The Simmering Politics of (G)I-DLE’s “Wife”

The group’s provocative single is a sharp missile wrapped inside a bubble gum package.

True provocateurs are scarce in K-Pop. Rarely do I believe a group is actually as dangerous or as savage as they claim to be because K-Pop is a tightly run industry that leaves little room for disruption. But that is not the case with (G)I-DLE, a five member group under Cube Entertainment. They do not perform their roles; they are actually transgressive with their ideas. At their best, the women of (G)I-DLE can make you feel empowered or squirm with discomfort thanks to razor sharp lyrics.  

(G)I-DLE’s transformation from a perfunctory girl group to an audacious one is thanks to the vision of Jeon So-yeon, the group’s leader and chief songwriter/ producer. Since she’s taken the reins in writing every track on the group’s 2021 album “I BURN”, (G)I-DLE have morphed into something edgier and wilier than any girl group in K-Pop. Take last year’s smash hit single “QUEENCARD”, an anthem of female empowerment, or the 2022 hit “TOMBOY” that gave the middle finger to subservience as examples. (G)I-DLE actually want to disturb your thoughts.

With each release, (G)I-DLE presents themselves as beautiful, flawless idols, but dig deeper and you’ll find something murkier swimming beneath the surface. To that end, I found “Nxde”, a single from 2022, to be the most vexing. “If you were expecting some rated R show/ I'm sorry, but that's not what we're showing,” Jeon snarls n the second verse. “For a refund, go that way.” With “Nxde”, IDLE laid bare their strategy: They would pretend to titillate you then confront you with your expectations of female hypersexuality. 

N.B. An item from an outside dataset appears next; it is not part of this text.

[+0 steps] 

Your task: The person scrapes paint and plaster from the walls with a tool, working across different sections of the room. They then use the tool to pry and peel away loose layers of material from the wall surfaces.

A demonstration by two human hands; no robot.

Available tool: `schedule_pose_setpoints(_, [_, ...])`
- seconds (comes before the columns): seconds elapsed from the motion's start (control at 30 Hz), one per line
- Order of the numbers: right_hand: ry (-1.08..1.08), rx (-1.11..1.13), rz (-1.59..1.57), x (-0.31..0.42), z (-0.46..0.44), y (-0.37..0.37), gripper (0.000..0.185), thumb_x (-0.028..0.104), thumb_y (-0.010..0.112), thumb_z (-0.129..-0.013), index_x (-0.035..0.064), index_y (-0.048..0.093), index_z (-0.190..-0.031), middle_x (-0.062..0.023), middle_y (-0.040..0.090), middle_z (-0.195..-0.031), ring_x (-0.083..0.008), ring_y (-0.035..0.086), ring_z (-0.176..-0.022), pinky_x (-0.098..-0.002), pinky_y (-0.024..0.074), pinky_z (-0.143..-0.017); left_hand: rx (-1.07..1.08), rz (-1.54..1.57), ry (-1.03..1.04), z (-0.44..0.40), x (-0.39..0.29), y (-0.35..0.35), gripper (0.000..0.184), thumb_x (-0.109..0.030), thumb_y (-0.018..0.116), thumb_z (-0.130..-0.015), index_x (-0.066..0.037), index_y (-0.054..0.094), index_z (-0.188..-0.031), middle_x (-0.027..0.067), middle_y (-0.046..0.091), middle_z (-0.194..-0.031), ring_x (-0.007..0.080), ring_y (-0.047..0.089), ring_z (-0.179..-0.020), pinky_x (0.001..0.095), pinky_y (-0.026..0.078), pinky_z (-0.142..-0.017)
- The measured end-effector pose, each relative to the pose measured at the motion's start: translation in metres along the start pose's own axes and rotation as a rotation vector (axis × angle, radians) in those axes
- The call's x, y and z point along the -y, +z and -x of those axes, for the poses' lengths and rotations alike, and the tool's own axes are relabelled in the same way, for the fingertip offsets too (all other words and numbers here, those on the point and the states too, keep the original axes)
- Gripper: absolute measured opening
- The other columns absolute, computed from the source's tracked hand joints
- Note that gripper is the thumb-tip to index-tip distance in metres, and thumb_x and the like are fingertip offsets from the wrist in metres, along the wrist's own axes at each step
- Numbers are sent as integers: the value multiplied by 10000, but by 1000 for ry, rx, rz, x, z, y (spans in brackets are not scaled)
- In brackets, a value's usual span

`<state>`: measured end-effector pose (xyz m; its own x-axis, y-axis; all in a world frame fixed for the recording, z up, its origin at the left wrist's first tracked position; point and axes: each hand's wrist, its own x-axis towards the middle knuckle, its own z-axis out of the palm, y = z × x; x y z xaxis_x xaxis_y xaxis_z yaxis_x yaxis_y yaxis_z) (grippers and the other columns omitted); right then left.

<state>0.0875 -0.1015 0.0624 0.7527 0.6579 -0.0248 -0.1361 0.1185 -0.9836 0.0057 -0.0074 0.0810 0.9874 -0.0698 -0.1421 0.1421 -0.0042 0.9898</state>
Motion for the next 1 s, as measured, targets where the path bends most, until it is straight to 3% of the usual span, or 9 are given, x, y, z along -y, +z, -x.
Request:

By these standards, the title of (G)I-DLE’s new pre-release single “Wife” is provocative in title alone. In Korea, the birth rate is at its lowest in decades. Feminism is seen as a morally hateful word. Korean men, furious because of low wages, required military conscription and what they see as women taking their roles, have turned to misandry as an answer for their problems. Yet, as Hawon Jung points out, “More than 65 percent of companies listed on the Korean Exchange have no female executives.” The pay gap between men and women in a developed society, at 35 percent, is at its widest in Korea. Rising beneath the surface is a fierce resistance from Korean women on the topic of marriage or childbearing. Who wants to be a wife?

On the surface at least, Jeon’s lyrics for “Wife”, a pre-release single for the new album “2”, almost sounds like a children’s song: “I cook cream soup, taste is Coco Loco/ You want me your wife/ But she is mmm.” Fans have been critical of Jeon’s arbitrary use of English in her songwriting, and I can’t ever tell for certain if this is intentional. Yet the English is so bad on “Wife” that it feels almost political: “I clean your room/ Make it twinkle twinkle,” they sing as if they are talking to a man child. The Korean lyrics provide further context for this where Jeon sounds like a mother cooing to her baby: “Have a big bite, honey/ It's bad if you spit out your full stomach/ I'll give you some more, stop wiping your saliva/ You're all grown up now”.

The video is even more perplexing. Dressed identically in blue bobbed wigs and white outfits, the women play into a typical (racist) complaint about K-Pop: “I can’t tell any of them apart!” Here, perhaps in a male gaze, the women are interchangeable as perky, bubbly models, while their roles as caretakers remains the same. The song’s strange, disconcerting beat sounds more pronounced here as the women dance and smile brightly to lyrics about mothering a bastard. In one scene, comically or figuratively, a foot stomps out the women dancing. Interestingly, none of the lyrics are lip synched until the final verse when suddenly Jeon plunges a knife in: “Wife, I make you feel so high/ I make you feel like lie/ But I don't wanna/ Wife”, 

(G)I-DLE’s styling for this comeback has been reminiscent of second generation K-Pop, particularly groups like 2NE1 or T-ARA. This was a time when human rights in the industry were almost non-existent and the thought of a woman controlling her career was unthinkable. But (G)I-DLE's interest in playing with history by mixing in their ballsy commentary is infused in this track. “Wife”, then, feels like the group’s most cutting work yet. “I don’t wanna be your wife,” they declare to a society that asks why women aren’t married by 30 or that blames women for the problems men are facing. By packaging the empowered message in cheerful production that sounds straight from the year 2012, it’s a missile wrapped in a bubble gum package.